There have been a few mentions of teachers managing to control big groups of children without resorting to corporal punishment. This is my job, and in my experience, the hardest children to work with are those who are harshly or excessively disciplined at home; as a professional you are never going to be able to 'out-discipline' a parent prone to shouting or lashing out, the children are desensitised to 'normal range' discipline, such as a disproving glance, proximity, or diversionary tactics. I have heard, Kokeshi about how things are playing out in some Swedish schools since I left (wrt the permissive 'special snowflake' approach some parents insist on), and I am so curious about how colleagues are handling it. But I don't attribute it to the ban on smacking.

abilockhart · 22/10/2017 10:27

So, it remains legal to slap a small child in the rUK. Some seem really quite proud of this fact.

Hmm
Barkybarkynutnut · 22/10/2017 17:42

I can t understand why parents in the UK are not offered parenting courses as standard. Something like The Incredible Years is a brilliant and supportive course that enables parents to build up a whole range of parenting strategies that are effective. Such a wasted opportunity...

speakout · 22/10/2017 17:47

I can t understand why parents in the UK are not offered parenting courses as standard

That's nanny state to the extreme.

Why don't we have spouse handling sessions?Or how to deal with disagreeable elderly relative courses? Or masturbation courses?

This is called human life. We can't expect the state to be responsible for our relationships. Including our choice to have kids.
It's up to us to get clued up.

OP posts:
Ttbb · 22/10/2017 17:49

May I remind everyone that laws against taping your wife were once covsodered a nonsense unenforceable law. I think it's great that our laws are taking a more civilised path, I sincerely hope and expect that the majority of people in our society will do the same.
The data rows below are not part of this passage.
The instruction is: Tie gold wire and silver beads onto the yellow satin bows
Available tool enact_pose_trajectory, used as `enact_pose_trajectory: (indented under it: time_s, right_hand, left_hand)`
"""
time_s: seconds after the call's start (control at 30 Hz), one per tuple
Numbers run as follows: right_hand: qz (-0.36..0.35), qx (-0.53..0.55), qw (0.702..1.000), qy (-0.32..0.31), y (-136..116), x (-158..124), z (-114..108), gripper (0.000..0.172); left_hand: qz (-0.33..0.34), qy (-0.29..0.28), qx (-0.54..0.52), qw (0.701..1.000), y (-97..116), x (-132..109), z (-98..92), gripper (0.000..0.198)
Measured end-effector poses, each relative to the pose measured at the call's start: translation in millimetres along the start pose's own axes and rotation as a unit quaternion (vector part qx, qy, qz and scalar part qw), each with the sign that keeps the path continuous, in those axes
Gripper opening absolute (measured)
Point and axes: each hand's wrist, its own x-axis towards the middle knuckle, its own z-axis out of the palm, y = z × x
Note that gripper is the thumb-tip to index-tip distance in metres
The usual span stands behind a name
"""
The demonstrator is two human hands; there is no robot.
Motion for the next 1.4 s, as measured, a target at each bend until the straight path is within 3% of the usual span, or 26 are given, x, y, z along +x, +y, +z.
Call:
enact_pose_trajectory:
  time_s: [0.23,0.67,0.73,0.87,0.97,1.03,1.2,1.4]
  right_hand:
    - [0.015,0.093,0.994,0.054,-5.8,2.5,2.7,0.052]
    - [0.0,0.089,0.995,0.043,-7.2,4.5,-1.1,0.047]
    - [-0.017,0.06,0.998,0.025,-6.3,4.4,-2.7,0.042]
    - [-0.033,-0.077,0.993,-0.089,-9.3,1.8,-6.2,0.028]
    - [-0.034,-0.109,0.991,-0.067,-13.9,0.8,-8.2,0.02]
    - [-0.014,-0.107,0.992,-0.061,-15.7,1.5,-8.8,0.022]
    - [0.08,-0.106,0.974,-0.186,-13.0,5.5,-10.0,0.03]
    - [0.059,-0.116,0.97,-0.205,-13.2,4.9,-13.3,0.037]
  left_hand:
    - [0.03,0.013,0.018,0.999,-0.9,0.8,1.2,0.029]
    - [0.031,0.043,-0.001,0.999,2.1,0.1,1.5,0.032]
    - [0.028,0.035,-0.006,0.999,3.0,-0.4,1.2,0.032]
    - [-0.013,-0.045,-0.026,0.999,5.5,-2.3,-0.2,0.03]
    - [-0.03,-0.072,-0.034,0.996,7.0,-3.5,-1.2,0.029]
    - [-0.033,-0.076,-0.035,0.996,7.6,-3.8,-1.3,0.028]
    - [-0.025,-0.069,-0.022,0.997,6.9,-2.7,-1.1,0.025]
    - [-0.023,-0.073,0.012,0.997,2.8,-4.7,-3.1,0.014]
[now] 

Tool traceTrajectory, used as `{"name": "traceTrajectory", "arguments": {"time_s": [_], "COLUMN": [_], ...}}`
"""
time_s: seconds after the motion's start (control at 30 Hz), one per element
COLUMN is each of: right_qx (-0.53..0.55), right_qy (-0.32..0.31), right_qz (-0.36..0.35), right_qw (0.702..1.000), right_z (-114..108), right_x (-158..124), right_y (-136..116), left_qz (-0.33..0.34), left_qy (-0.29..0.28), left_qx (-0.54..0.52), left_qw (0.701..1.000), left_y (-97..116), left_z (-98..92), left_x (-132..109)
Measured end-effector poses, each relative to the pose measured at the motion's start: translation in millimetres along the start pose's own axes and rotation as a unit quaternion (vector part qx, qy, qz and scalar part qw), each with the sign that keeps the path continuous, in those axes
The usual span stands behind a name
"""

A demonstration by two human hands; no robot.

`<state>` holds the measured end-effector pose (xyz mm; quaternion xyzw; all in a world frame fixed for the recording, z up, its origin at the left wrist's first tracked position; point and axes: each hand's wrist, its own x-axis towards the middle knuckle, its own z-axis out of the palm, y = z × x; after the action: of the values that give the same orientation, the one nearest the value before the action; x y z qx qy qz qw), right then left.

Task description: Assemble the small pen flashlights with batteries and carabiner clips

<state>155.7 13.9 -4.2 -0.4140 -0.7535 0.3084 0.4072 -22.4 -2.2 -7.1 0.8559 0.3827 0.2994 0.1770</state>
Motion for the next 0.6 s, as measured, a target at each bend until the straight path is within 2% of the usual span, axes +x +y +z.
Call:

coconuttella · 22/10/2017 18:40

Shouldn't any law focus on violence in general that rather than a specific law about hitting? There is no law which specifically states you can't hit someone, rather it is covered by the more widely encompassing definition of 'assault'.

Happyemoji · 23/10/2017 13:46

This country does offer parenting courses. It depends on which area has the funding. It's another post code lottery to who has the more resources. People from all walks of life goes on them. There's no shame in going to one.

auntBessiesAreAwful · 30/10/2017 16:20

Surely Scotland's a country where smacking's in dire need?